If you were within earshot of a radio in 1997 then you are no doubt familiar with Meredith Brooks' sole Top 5 smash hit "Bitch", which spent literally half the year on the Billboard singles charts and even longer in heavy rotation on every Top 40 station in the country.

For Brooks, who was just shy of turning 40 at the time, it was the culmination of over a decades of hard work spent navigating the music industry in search of that illusive hit after her first taste of major label success in 1989 had proven to be short-lived.



As one-third of the Graces, a band that featured former Go-Go's guitarist Charlotte Caffey and vocalist Gia Cambiotti, Brooks saw the release of one album (Perfect View) for A&M Records, and a minor hit with "Lay Down Your Arms".

When subsequent singles failed to generate any heat at radio, A&M quickly lost interest in the band and the members soon went their own ways, leaving Brooks to start from square one all over again.
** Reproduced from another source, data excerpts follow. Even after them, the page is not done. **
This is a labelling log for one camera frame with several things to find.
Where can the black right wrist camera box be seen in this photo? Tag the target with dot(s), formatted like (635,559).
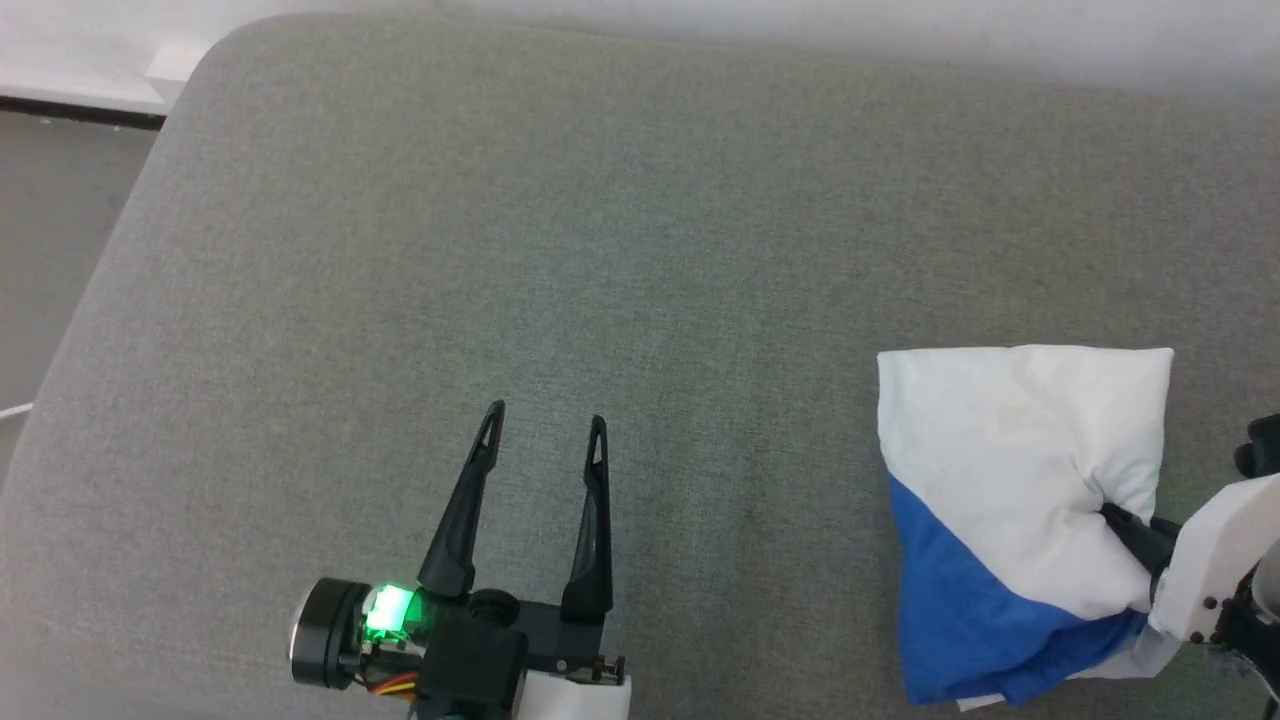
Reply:
(1262,450)

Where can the white and blue t-shirt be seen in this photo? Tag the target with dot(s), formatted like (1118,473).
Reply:
(1000,450)

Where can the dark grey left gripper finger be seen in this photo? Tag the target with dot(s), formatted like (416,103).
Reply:
(593,560)
(455,530)

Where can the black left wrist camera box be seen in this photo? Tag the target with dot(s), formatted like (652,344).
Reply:
(470,665)

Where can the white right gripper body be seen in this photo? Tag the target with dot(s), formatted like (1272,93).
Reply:
(1215,550)

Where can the white wall baseboard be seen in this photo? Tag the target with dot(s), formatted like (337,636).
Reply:
(80,95)

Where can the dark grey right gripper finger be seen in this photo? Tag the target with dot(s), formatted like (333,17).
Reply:
(1150,545)

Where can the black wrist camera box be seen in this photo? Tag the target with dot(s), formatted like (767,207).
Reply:
(470,665)
(1262,450)

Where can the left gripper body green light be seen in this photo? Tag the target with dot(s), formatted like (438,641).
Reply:
(325,635)

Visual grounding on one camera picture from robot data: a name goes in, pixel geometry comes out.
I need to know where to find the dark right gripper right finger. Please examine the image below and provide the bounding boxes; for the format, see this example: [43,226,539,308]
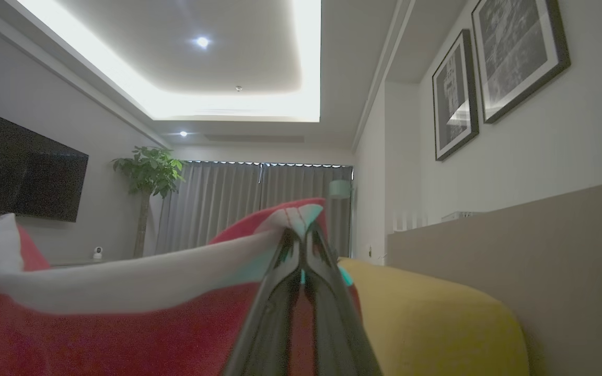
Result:
[303,224,383,376]

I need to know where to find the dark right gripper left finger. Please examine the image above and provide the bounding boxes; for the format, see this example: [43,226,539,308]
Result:
[223,229,303,376]

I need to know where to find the red white jersey shirt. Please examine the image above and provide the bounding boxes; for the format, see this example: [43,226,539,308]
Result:
[0,197,363,376]

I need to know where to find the yellow sofa backrest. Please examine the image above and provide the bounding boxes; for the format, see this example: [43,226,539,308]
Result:
[338,257,530,376]

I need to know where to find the grey curtain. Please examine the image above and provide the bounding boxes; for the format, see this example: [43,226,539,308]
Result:
[155,161,263,256]
[259,163,354,257]

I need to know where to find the teal floor lamp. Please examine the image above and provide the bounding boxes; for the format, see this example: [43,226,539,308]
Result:
[328,180,353,257]

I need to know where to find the green potted tree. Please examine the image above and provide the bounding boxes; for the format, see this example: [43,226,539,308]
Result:
[111,146,187,258]

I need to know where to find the small black framed picture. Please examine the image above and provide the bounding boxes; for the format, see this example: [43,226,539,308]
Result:
[432,29,480,162]

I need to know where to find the large black framed picture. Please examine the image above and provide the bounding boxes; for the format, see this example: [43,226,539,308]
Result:
[471,0,572,124]

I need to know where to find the black wall television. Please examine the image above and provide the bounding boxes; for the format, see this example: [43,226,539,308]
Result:
[0,102,90,223]

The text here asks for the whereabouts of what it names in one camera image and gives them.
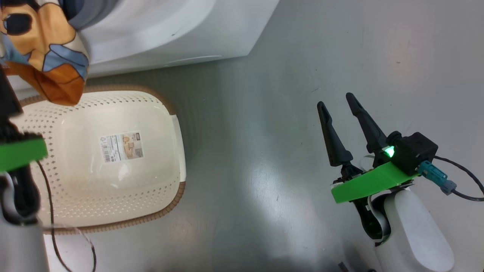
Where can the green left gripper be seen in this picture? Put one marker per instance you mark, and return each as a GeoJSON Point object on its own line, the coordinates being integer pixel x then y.
{"type": "Point", "coordinates": [19, 153]}

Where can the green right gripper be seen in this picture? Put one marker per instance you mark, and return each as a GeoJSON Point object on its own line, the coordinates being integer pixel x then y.
{"type": "Point", "coordinates": [370, 183]}

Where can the blue bear print garment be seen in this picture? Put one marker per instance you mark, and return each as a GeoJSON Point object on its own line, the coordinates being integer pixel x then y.
{"type": "Point", "coordinates": [45, 37]}

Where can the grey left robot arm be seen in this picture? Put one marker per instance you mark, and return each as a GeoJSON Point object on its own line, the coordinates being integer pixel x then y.
{"type": "Point", "coordinates": [19, 245]}

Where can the cream perforated laundry basket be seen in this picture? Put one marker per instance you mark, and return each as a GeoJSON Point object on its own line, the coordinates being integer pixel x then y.
{"type": "Point", "coordinates": [113, 181]}

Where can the white front-load washing machine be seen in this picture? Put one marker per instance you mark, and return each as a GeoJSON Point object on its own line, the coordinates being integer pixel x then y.
{"type": "Point", "coordinates": [170, 30]}

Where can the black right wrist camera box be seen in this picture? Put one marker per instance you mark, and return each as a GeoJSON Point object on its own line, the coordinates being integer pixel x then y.
{"type": "Point", "coordinates": [414, 151]}

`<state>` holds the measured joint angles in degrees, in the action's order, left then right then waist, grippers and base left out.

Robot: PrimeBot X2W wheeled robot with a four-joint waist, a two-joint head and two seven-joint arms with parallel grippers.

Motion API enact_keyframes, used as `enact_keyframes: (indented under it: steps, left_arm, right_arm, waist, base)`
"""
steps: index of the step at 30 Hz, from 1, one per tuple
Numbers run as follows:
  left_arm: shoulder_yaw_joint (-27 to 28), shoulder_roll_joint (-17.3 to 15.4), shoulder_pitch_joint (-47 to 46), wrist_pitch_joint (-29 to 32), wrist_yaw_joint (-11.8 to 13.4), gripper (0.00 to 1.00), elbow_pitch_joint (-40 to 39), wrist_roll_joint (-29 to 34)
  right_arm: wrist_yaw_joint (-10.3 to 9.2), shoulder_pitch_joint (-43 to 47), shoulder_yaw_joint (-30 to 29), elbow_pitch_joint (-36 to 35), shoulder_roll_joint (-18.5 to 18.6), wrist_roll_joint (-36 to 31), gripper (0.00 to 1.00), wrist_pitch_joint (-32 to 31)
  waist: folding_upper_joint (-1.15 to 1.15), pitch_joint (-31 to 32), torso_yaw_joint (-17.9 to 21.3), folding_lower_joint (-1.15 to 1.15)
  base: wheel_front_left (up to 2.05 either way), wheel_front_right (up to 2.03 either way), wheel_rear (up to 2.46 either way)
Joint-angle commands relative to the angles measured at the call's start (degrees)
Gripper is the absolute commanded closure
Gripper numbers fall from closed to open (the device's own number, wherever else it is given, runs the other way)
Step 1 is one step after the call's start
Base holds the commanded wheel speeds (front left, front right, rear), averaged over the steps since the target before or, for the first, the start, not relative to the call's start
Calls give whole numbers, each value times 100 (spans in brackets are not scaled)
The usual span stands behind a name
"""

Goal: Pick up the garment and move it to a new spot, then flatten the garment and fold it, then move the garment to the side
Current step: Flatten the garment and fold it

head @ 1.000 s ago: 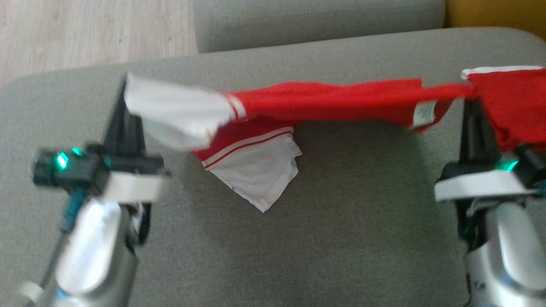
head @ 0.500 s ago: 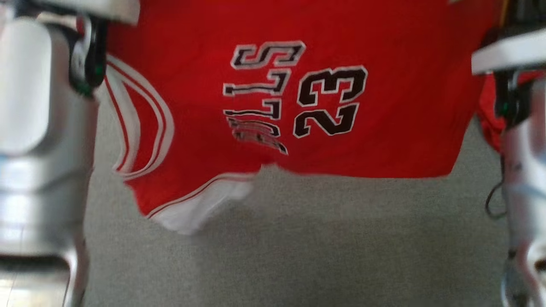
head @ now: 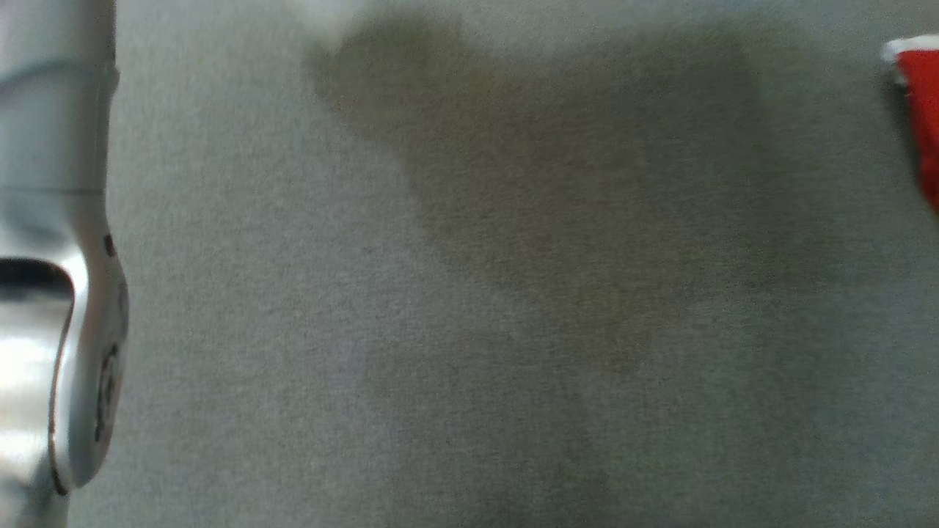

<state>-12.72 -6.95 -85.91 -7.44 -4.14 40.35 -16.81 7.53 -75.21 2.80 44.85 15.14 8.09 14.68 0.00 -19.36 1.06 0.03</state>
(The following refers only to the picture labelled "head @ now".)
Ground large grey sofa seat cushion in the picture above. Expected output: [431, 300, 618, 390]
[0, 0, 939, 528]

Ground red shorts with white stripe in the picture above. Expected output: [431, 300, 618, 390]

Of course, Brooks' association with the short-lived band made her a seemingly known quantity to record labels that were always quick to find any reason they could not to sign the singer/songwriter on her own merits.



In 1995, Brooks met producer/City Lab Studio co-owner Geza X, whose production resume reads like a proverbial Who's Who of SoCal punk (The Germs, Dead Kennedys, Black Flag, the Screamers, and so on). With Brooks still trying to shop songs she'd been demoing since the Graces days, Geza felt the songs were a bit dated and challenged Brooks to come up with something fresh and modern.

Brooks returned a few months later with a song called "Bitch" that, even in its raw acoustic state, left Geza's jaw on the floor. They immediately recorded a demo of the song which was instrumental in landing Brooks a deal with Capitol Records.

Geza X behind the desk.
While Geza X's version of "Bitch" made it onto Brook's debut album, the rest of the project fell into the lap of producer David Ricketts (one half of the duo David + David), leaving a bad taste in Geza's mouth that lingers to this day.

After Rickett's production work resulted in exactly ZERO hit singles, did Capitol, realizing their mistake, give Geza X a shot at producing album #2, you ask?

Nope.

As a result, Brooks' next album was a slick and admittedly forgettable slice of pop that met with little chart success and led to her exit from Capitol Records.

Brooks has since gone on to place one of her other songs ("Shine") as the theme to the "Dr. Phil" show while Geza X is now part of The Vortex, a multimedia center in downtown L.A.